Ceilings. There will be ceilings. We'll be in rooms with ceilings.
So it sounds like why are we getting upset? Oh, so now is she talking to her husband? She's like, why are we getting upset? It's a tick
tock. And they're like, yeah, exactly. And Jen's like, well, I just don't know what to
do. Should I walk out? Do I just go along with everything? I don't know what to do. Maybe
I should text Zach just to let him know what's going on.
So Jenny gets on the phone and we only hear her side. She goes, don't worry, nothing's
happening. Babe, I'm like literally, it's like a joke. Like, Macy went with her mom
to this. I don't even know. I didn't know till I got here. Can you just stop for a second?
Just like think of me as a person, my character. What you said you were going to hit me? Oh,
you said hit, you're playing blackjack. Sorry blackjack sorry okay please can you just like think about me please please can you just
think about me as a human being i did nothing wrong in this situation nothing yeah this is
so hard to watch do not like this because she's sobbing and he's obviously berating her on the
other end from the paper table just disgusting like she's literally doing I'm sorry, she's doing nothing
wrong. She did wasn't even her choice to come to this thing in
the first place. It wouldn't even matter if it was her
choice. She didn't touch anyone. She didn't cheat. She didn't do
anything. And the fact that this guy while he's spending her
money gambling is going to shame her a bullshit.
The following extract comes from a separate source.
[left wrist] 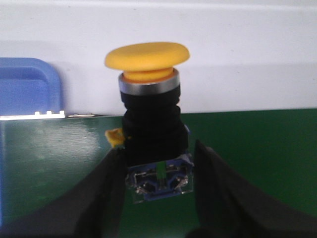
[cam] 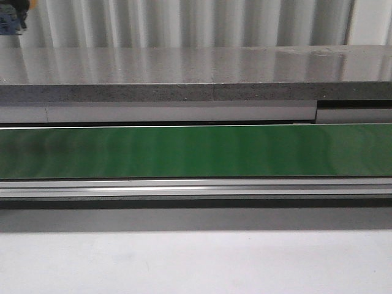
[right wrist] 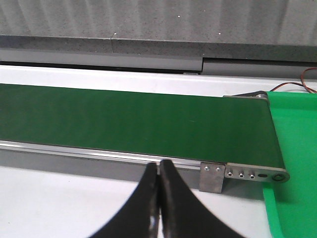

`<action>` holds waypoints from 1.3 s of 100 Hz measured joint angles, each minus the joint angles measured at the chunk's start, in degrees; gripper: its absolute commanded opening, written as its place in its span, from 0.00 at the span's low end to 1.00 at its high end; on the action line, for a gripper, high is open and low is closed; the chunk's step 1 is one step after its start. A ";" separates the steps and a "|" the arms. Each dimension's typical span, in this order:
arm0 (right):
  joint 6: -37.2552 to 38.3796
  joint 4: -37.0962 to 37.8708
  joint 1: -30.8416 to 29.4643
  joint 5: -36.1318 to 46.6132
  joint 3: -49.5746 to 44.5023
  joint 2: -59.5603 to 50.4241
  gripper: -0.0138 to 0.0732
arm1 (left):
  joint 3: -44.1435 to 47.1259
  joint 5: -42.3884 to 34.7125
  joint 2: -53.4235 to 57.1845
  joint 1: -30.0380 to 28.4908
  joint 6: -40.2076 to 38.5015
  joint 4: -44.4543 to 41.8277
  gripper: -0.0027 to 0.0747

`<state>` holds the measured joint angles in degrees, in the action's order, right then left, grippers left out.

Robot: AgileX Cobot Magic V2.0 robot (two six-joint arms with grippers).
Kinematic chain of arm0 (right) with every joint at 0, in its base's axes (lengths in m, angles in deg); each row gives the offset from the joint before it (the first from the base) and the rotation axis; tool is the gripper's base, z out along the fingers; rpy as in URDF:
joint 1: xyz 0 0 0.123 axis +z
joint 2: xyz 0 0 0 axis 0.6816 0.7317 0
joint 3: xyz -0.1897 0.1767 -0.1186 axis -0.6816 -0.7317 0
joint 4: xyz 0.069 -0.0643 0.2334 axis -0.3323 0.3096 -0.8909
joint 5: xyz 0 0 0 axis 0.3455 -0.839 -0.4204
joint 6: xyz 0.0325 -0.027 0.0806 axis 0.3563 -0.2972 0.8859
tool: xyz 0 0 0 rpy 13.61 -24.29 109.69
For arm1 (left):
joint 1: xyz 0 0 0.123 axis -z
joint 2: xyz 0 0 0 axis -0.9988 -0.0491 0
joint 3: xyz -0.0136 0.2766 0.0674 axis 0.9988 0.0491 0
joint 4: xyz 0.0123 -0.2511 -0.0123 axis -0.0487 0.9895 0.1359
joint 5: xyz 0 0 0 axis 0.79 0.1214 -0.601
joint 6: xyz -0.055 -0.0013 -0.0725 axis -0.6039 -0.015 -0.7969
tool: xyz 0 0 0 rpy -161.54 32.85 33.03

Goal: Move button from right to left
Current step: 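Lift the button with the left gripper toward the blue tray, then lower the button into the blue tray and open the left gripper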

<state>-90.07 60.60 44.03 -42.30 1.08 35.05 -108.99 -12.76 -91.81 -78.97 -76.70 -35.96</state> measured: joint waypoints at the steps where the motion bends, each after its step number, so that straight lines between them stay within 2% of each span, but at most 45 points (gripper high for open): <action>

So um, she's like you saying he doesn't want to be married to me if I do
stuff like this. Oh my God. Like he really does want to divorce. Like, what did I do?
Yeah. Okay. Good. Take it and, and get that sweet surgeon. Like, what are you going to
do? Get that sweet surgeon payout. Please go, please. Just, this is so terrible. You need
to do the surgery. Cut out that little malignant albino fuck.
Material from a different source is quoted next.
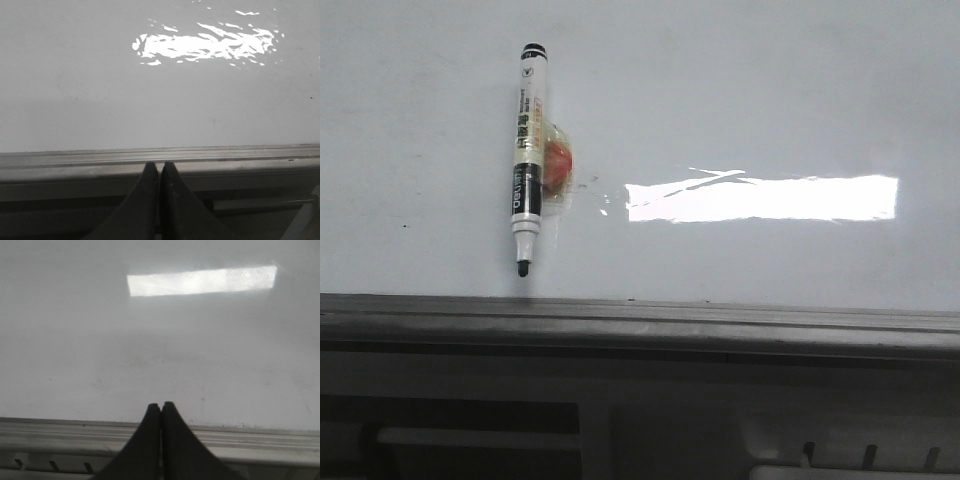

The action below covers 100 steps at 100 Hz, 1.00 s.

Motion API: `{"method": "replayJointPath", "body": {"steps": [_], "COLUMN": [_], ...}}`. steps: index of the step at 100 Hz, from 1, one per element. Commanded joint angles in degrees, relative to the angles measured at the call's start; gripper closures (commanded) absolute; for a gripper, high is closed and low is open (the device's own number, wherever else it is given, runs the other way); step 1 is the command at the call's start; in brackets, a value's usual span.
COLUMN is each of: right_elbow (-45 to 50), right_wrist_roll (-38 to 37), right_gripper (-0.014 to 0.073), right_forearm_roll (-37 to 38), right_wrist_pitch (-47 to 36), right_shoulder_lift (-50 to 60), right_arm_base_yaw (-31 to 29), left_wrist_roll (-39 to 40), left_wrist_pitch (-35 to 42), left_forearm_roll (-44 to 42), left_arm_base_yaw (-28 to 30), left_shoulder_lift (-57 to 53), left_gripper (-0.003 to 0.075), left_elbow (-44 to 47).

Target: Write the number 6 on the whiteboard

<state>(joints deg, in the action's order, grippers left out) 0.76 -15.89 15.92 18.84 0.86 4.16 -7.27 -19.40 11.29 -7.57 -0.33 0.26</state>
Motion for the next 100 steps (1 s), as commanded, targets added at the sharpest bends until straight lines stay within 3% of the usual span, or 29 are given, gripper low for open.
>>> {"method": "replayJointPath", "body": {"steps": [1, 100], "right_elbow": [1.59, 1.59], "right_wrist_roll": [0.5, 0.5], "right_gripper": [0.0665, 0.0665], "right_forearm_roll": [1.28, 1.28], "right_wrist_pitch": [-1.24, -1.55], "right_shoulder_lift": [0.78, 0.78], "right_arm_base_yaw": [-0.39, -0.39], "left_wrist_roll": [0.65, 0.65], "left_wrist_pitch": [2.44, 3.05], "left_forearm_roll": [0.17, 0.05], "left_arm_base_yaw": [0.17, 0.17], "left_shoulder_lift": [-1.63, -1.63], "left_gripper": [0.0739, 0.0739], "left_elbow": [2.56, 2.56]}}
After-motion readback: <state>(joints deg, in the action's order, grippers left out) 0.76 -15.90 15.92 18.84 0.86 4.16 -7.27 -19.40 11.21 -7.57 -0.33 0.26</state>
Sorry to be albino people. I'm just just describing as I know like there's so many. Sorry, I just meant no, it's just there's multiple malignant fucks on this show. So we had to
doesn't make yes albino people are generally malignant. What's wrong with this? Jones is
crushing my brain. Okay, this is hard to watch.
Either way, this guy's a fuck.
And the fact that he's like,
honestly, at the very least,
he's just doing a power play just to ruin her time.
I sincerely believe that.
I think he actually just wants to make her cry.
And I think honestly, I think this is-
A punishment.
Yeah, sorry, go ahead.
No, I think he's trying to make her cry.
It's a punishment for her doing something fun on
her own, like without him.
Yeah.
But then if she was with him, he'd be having a fit too, because he just wants to play poker.
So it's like, yes, it's like he doesn't even want to really be around her.
He just wants to be a controlling piece of shit.
So she's crying and she's like, I don't think this is even about Chippendales.
I think it might be about something deeper.
Yeah.
And it's gonna keep being this
for the rest of your fucking life with this person.
And by the way, people like this are not fixable.
They can improve their behavior.
You can maybe learn how to get them
to talk a little bit differently,
but people like this don't just suddenly become good people.
Sorry, sorry to be the bearer of bad news, but it's only going to get worse from here.
RUN! RUN! NURR!
This guy's garbage.
NURR! By the way, it's backwards day. RUN!
NURR!
Yeah, he's garbage, but the show is not. The show is hilarious and great. So another entertaining episode and thanks everyone for being here.
We sure do love you and we will catch you on the next episode of Watch What Crappens. Bye.